What you will do:
Please return every line of the records that contains the word "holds".

Entries shown:
========================================================================

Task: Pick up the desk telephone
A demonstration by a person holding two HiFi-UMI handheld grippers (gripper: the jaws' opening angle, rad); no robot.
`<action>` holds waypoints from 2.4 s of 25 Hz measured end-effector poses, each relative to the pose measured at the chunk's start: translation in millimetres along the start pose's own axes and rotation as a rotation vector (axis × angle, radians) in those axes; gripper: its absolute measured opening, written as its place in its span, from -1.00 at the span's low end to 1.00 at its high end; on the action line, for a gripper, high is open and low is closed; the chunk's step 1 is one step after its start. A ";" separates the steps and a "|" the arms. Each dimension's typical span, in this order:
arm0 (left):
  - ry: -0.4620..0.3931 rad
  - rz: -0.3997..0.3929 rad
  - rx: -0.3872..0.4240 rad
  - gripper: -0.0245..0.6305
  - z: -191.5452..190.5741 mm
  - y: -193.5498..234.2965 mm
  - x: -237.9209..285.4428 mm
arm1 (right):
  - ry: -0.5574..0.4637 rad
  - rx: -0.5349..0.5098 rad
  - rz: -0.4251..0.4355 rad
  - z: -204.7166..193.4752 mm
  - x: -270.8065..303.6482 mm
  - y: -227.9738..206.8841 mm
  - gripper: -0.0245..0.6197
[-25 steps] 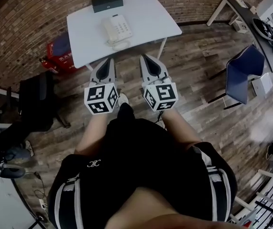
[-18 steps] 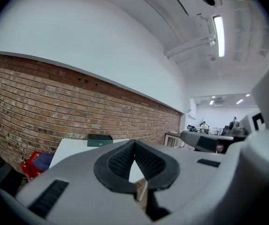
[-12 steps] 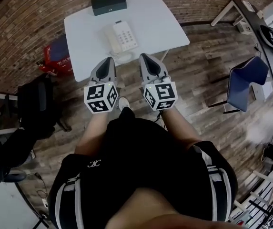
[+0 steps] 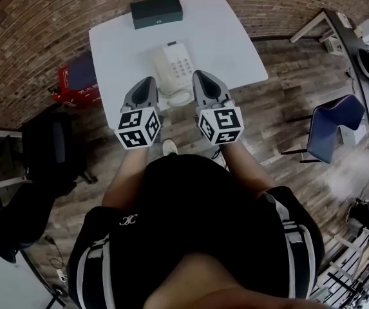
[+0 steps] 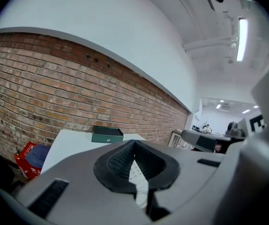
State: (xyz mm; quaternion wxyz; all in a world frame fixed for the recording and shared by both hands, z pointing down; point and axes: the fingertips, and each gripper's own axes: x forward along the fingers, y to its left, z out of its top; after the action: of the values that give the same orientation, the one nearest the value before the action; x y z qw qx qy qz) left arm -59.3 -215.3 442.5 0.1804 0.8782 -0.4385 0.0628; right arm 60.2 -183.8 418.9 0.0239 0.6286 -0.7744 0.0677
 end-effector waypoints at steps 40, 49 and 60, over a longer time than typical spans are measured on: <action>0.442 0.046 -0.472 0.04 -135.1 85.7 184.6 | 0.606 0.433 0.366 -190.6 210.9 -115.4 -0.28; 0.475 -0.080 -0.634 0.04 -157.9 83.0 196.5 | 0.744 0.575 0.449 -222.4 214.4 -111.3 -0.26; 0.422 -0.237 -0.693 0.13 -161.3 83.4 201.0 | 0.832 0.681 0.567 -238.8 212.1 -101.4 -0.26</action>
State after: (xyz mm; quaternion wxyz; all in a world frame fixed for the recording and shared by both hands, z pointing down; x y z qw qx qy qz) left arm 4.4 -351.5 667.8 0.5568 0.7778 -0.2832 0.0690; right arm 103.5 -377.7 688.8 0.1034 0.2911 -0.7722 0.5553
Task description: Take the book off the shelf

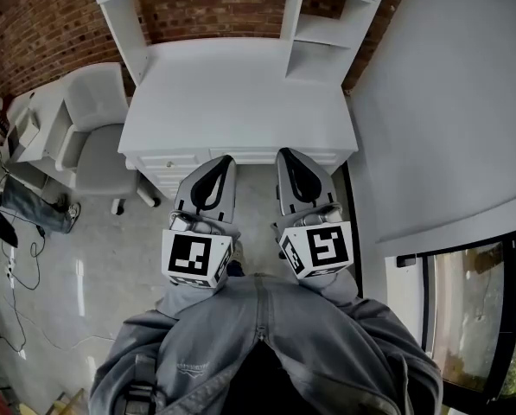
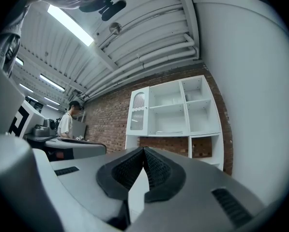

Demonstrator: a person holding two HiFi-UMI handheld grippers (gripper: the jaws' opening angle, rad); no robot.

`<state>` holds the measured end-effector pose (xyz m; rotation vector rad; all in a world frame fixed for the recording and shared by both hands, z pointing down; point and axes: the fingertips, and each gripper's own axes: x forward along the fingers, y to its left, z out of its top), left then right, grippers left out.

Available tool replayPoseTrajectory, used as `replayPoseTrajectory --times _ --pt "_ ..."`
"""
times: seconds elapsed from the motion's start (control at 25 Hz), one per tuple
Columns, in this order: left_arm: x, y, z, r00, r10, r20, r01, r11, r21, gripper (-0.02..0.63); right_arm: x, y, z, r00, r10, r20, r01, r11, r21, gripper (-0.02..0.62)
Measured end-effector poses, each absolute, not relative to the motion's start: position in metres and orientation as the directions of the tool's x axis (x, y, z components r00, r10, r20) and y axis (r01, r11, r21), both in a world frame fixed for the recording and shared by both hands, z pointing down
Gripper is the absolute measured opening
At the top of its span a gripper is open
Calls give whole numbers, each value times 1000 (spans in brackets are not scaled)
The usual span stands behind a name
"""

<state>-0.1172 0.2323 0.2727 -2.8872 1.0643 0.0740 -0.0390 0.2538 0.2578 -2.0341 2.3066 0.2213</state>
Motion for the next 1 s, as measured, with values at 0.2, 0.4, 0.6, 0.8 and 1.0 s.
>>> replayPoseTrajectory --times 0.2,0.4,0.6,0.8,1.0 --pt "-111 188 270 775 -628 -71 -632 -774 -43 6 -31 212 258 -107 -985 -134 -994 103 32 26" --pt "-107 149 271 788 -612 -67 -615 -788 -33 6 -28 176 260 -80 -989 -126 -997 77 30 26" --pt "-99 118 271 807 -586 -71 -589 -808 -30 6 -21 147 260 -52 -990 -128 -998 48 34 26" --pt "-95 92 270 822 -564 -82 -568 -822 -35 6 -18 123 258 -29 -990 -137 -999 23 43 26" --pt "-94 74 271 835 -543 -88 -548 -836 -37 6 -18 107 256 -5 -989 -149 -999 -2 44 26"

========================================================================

Output:
`<action>` holds waypoints from 2.4 s of 25 Hz measured end-effector poses, each relative to the pose measured at the chunk's start: translation in millimetres along the start pose's own axes and rotation as a rotation vector (axis × angle, radians) in those axes; gripper: its absolute measured opening, written as its place in its span, from -1.00 at the span's low end to 1.00 at its high end; on the action line, for a gripper, high is open and low is closed; the chunk's step 1 is one step after its start. A ";" separates the steps and a "|" the arms. Each dimension's typical span, in this order:
`<state>` holds the measured end-effector pose (xyz m; rotation vector rad; all in a world frame fixed for the recording and shared by both hands, z pointing down; point and axes: the fingertips, and each gripper's own axes: x forward along the fingers, y to its left, z out of its top), left then right, grippers left out.

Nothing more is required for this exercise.